Late in the second period, Joel Armia has the puck behind the net and looks for Drouin in the slot, but he’s covered. So, Armia works the puck to the blue line, but instead of a point shot from Shea Weber, Drouin makes himself available in the middle of the ice where Weber hits him with a pass. After fumbling the puck, Drouin stick-handles himself out of trouble for a scoring chance.

These are the type of plays Canadiens fans can expect to see more of under Ducharme.

Whether this in-zone adjustment will prove more effective than the low-to-high, volume-shooting approach Julien favoured remains to be seen. One game is a small sample but sure enough, all three of Montreal’s goals against Winnipeg came off the rush.

That said, how Montreal creates its offence may not matter much if the Canadiens can’t do a better job of keeping the puck out of their own net. Defensive breakdowns and an inability to get a timely save cost the Canadiens more than anything in their loss to the Jets. While Carey Price wasn’t the reason Montreal lost the game, the goal he allowed to Nate Thompson that proved to be the game-winner was the type of deflating goal that can sink a team.

“I just think maybe I’m overthinking things,” Price said after the loss.

Perhaps taking some time to recapture his game is what will serve Price and the Canadiens best right now. When he’s on his game, there are few goalies better in the world. So far this season, Price’s performance has been below average, though.

GM Marc Bergevin acquired Jake Allen to give Price something he has not had in recent years: A competent back-up capable of easing Price’s workload when needed. This might be the time for that. Allen has not only outperformed Price in the seven games he’s played this season, he’s been one of the best goalies in the goalie graveyard that is the North Division.

The last stat on the graphic above -- goals saved above expected -- shows that Allen is saving his team approximately one goal every three games beyond expected, based on the shot quality and quantity he faces. Price is costing the Canadiens roughly a goal every two games. Among 47 qualified goalies, Allen ranks ninth overall in that statistic, while Price ranks 43rd.

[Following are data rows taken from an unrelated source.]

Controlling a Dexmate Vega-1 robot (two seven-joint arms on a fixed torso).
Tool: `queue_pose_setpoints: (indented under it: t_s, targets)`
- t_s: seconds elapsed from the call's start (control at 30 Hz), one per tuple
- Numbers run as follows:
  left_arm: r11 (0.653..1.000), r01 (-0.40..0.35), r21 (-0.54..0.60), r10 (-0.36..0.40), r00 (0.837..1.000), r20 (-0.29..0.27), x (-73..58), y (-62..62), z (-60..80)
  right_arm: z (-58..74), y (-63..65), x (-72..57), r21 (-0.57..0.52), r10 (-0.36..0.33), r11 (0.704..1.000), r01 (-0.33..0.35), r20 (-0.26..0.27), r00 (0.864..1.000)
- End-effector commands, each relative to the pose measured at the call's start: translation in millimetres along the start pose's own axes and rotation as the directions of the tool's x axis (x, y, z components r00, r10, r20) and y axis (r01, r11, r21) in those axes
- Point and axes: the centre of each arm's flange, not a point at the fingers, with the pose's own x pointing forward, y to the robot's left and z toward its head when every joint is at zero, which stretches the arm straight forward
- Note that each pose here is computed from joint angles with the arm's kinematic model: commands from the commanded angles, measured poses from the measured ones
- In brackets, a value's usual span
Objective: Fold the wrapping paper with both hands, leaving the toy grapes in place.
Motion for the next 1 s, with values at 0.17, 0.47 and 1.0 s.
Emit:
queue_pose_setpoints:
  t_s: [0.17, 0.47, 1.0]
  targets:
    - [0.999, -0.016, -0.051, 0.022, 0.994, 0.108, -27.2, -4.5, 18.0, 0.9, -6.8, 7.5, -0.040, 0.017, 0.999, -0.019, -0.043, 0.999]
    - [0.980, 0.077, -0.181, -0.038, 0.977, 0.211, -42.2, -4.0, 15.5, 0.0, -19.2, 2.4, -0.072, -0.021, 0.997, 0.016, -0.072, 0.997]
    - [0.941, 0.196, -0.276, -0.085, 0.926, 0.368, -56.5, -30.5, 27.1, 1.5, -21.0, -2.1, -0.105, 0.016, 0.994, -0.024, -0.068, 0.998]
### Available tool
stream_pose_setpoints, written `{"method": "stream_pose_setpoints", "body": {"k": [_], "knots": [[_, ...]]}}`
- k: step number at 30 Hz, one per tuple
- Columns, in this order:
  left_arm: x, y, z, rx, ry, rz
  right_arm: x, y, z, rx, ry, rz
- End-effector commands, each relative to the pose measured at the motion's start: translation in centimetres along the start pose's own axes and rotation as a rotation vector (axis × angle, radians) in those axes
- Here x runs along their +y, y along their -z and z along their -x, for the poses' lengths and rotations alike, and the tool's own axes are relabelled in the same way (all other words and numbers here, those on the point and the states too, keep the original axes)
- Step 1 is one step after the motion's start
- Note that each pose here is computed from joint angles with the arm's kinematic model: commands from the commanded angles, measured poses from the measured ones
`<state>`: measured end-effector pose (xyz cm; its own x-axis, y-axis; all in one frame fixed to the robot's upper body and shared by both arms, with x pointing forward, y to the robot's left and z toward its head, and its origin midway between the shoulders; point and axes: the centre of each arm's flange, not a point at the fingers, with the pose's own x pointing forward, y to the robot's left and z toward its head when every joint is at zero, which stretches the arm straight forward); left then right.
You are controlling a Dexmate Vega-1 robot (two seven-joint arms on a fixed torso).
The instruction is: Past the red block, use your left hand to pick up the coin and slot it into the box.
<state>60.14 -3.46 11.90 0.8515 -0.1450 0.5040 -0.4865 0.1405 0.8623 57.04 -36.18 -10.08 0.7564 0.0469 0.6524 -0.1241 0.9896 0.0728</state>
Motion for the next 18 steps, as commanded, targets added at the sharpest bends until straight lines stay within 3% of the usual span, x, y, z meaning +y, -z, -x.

It will take more than one game for the Canadiens to familiarize themselves with how Ducharme wants them to play. Certainly more than one game for the team to start executing with a high degree of consistency. A few more saves at key times might be the difference between a win or a loss in the coming games, which is significant for a team that looks as fragile as the Canadiens do right now.

The Canadiens get another crack at the Jets Saturday night on Hockey Night in Canada. We’ll see which Habs team shows up. The first half team that plays on its toes or the second half version that plays on its heels.